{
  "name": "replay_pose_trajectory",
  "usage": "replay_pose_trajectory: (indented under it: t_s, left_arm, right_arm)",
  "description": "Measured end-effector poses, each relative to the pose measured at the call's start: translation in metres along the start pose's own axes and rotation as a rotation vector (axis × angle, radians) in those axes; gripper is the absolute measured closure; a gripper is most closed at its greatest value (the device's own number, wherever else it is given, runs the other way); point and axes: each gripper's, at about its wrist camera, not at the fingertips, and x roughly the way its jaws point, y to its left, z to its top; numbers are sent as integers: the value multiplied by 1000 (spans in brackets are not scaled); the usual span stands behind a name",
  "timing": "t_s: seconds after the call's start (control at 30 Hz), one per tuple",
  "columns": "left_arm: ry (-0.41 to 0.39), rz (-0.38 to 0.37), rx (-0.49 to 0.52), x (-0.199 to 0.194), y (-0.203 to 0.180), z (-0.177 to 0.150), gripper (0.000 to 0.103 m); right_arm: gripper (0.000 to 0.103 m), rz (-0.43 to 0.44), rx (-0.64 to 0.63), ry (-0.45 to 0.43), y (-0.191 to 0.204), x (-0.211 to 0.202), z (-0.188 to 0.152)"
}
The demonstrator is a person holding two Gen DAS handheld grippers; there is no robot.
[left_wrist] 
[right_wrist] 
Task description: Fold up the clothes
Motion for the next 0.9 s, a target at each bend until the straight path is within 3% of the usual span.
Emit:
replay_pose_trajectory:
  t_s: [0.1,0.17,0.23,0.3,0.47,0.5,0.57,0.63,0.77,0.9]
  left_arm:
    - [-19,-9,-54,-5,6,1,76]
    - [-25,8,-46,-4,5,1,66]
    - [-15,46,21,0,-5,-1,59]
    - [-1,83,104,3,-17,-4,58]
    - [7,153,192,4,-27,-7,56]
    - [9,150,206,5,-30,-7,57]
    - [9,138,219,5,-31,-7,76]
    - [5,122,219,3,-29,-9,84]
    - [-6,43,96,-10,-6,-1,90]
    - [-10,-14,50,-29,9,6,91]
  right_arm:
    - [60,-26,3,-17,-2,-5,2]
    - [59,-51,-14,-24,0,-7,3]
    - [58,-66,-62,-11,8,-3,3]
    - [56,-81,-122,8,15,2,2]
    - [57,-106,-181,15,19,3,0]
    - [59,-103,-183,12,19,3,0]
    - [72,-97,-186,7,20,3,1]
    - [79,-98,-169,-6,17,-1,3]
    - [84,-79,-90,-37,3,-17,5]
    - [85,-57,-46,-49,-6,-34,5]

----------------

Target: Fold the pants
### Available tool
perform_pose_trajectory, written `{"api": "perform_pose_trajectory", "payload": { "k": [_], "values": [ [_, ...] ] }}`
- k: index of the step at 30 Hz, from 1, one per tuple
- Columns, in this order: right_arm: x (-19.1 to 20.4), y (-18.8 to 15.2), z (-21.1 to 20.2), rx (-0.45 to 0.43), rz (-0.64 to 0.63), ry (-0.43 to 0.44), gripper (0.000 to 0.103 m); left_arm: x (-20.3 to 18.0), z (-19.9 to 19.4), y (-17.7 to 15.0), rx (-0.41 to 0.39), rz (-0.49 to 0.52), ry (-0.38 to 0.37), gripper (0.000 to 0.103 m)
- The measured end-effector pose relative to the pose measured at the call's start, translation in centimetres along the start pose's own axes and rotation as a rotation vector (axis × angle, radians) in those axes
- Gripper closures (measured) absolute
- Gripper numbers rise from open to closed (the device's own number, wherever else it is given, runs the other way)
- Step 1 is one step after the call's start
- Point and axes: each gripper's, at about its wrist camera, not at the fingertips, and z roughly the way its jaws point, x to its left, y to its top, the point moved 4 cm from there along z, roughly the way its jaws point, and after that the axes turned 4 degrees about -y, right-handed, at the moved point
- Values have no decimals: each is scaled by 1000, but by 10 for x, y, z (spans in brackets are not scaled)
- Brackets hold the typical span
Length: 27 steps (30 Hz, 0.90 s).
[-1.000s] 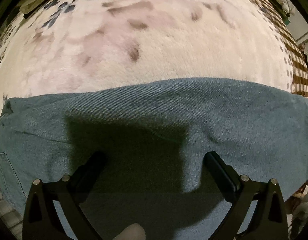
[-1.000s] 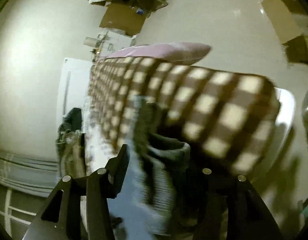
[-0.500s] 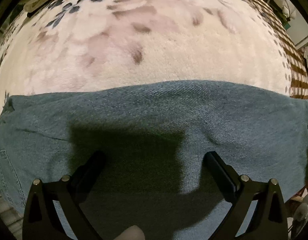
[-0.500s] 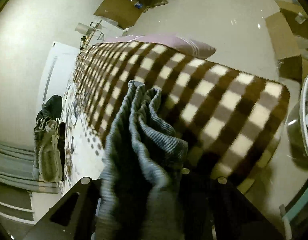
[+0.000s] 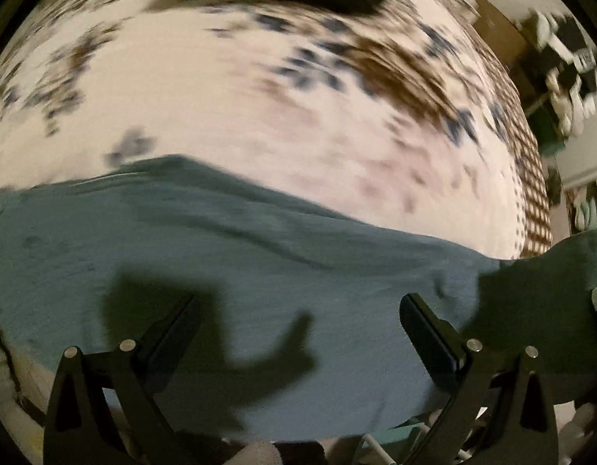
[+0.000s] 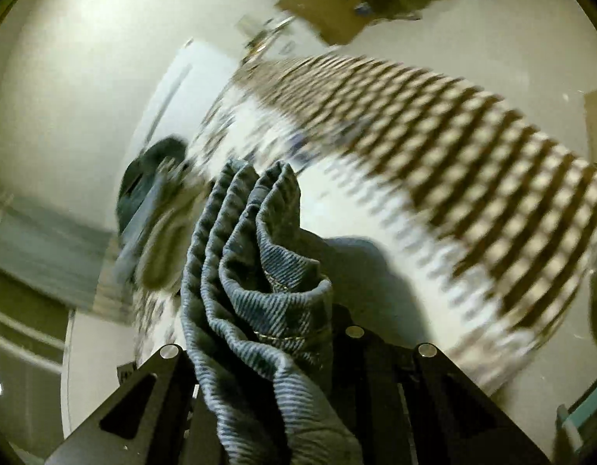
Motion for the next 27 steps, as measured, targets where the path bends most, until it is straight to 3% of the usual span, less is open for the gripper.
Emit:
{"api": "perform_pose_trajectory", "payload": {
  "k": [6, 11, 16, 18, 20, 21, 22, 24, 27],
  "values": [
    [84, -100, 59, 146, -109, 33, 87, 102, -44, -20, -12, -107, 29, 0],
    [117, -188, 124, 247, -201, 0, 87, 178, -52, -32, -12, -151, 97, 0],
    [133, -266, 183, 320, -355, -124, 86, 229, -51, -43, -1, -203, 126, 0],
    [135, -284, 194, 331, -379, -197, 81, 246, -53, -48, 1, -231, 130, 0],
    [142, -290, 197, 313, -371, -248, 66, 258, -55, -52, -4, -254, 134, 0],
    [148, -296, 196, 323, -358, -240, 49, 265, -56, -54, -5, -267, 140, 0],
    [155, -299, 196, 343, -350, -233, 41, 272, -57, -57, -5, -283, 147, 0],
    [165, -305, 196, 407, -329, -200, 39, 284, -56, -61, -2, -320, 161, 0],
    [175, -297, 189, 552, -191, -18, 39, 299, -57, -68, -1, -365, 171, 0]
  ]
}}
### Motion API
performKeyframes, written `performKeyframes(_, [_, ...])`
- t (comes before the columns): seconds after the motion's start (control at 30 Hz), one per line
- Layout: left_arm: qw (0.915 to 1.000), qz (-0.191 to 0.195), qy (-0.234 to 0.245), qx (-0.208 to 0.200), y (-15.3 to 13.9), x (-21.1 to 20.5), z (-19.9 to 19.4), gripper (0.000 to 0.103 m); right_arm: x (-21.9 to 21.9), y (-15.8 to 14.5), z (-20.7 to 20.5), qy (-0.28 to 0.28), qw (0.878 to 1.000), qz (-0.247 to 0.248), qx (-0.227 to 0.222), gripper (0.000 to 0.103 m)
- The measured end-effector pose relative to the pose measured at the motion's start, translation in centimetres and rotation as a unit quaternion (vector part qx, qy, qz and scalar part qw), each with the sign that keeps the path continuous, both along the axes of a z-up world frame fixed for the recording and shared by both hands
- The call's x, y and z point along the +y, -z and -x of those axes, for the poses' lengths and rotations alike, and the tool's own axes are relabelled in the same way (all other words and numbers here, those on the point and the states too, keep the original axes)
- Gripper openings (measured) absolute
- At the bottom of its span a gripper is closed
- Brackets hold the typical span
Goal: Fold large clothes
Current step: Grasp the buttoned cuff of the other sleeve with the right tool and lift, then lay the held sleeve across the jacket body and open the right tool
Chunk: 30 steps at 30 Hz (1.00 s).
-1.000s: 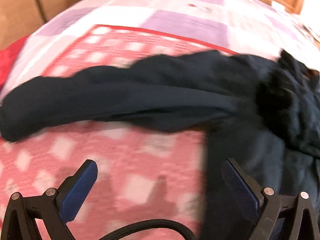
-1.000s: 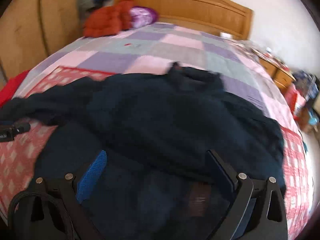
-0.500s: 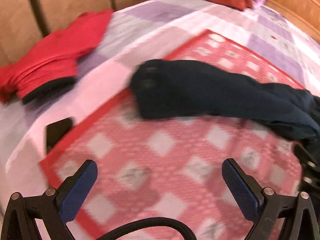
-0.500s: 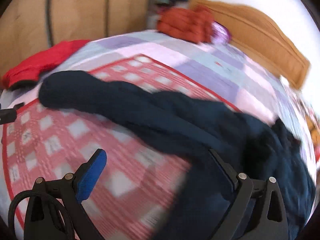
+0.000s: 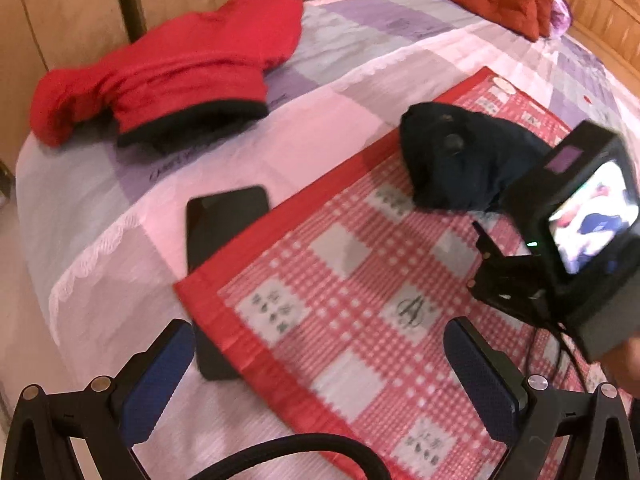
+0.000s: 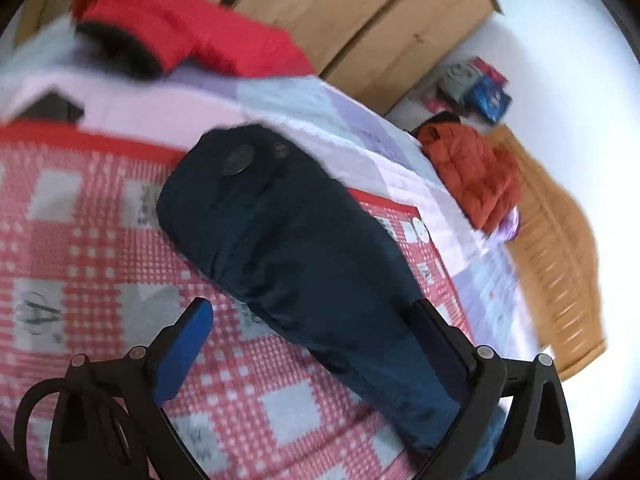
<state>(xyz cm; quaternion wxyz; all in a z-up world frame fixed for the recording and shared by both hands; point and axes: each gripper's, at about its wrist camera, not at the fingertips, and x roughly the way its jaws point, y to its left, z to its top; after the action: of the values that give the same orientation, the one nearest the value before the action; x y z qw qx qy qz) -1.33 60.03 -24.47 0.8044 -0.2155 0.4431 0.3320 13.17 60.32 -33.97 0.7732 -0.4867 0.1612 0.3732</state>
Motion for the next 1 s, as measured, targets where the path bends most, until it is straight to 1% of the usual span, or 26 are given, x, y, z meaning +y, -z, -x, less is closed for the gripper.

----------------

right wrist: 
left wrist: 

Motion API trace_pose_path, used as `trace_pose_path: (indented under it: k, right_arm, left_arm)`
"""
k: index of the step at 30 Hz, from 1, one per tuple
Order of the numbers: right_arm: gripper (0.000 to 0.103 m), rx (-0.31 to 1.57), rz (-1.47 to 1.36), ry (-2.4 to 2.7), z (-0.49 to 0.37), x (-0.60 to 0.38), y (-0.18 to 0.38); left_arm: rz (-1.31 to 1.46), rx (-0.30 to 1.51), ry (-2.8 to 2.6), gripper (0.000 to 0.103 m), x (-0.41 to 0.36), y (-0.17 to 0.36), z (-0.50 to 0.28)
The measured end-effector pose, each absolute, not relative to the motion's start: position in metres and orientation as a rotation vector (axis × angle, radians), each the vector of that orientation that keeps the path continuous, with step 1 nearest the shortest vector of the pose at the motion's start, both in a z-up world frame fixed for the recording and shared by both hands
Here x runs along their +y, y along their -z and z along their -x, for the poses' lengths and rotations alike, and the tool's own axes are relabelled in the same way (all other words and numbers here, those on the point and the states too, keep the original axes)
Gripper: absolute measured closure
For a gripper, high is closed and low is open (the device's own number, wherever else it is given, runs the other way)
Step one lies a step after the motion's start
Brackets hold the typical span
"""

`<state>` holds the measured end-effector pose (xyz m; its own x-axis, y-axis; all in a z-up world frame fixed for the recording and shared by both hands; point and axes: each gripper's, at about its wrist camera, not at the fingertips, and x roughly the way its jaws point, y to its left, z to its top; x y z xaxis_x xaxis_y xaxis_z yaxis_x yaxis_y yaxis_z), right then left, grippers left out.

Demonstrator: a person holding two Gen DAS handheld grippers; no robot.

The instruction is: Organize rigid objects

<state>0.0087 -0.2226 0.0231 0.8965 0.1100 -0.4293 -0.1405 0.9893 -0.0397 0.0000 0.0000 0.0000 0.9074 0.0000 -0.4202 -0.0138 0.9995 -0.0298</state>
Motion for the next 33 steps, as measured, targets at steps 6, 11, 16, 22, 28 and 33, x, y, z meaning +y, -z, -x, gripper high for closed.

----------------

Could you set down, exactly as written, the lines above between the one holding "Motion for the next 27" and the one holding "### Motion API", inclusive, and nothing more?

Motion for the next 27 steps, as measured, targets where the path bends most, until it is straight to 3% of the usual span, less is open for the gripper.
Emit:
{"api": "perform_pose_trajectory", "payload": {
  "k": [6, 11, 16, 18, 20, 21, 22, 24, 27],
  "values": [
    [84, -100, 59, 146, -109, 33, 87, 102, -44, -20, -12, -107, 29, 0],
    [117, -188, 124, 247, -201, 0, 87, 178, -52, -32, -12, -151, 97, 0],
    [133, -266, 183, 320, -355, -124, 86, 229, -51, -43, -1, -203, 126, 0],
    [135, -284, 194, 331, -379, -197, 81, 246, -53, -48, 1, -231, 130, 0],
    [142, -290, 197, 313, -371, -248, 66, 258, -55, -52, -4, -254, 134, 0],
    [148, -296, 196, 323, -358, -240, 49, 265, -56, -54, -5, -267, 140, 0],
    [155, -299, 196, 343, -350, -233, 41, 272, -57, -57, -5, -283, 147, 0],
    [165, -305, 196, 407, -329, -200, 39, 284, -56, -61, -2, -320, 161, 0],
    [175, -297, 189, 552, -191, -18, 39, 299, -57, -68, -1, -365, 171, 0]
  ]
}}
### Motion API

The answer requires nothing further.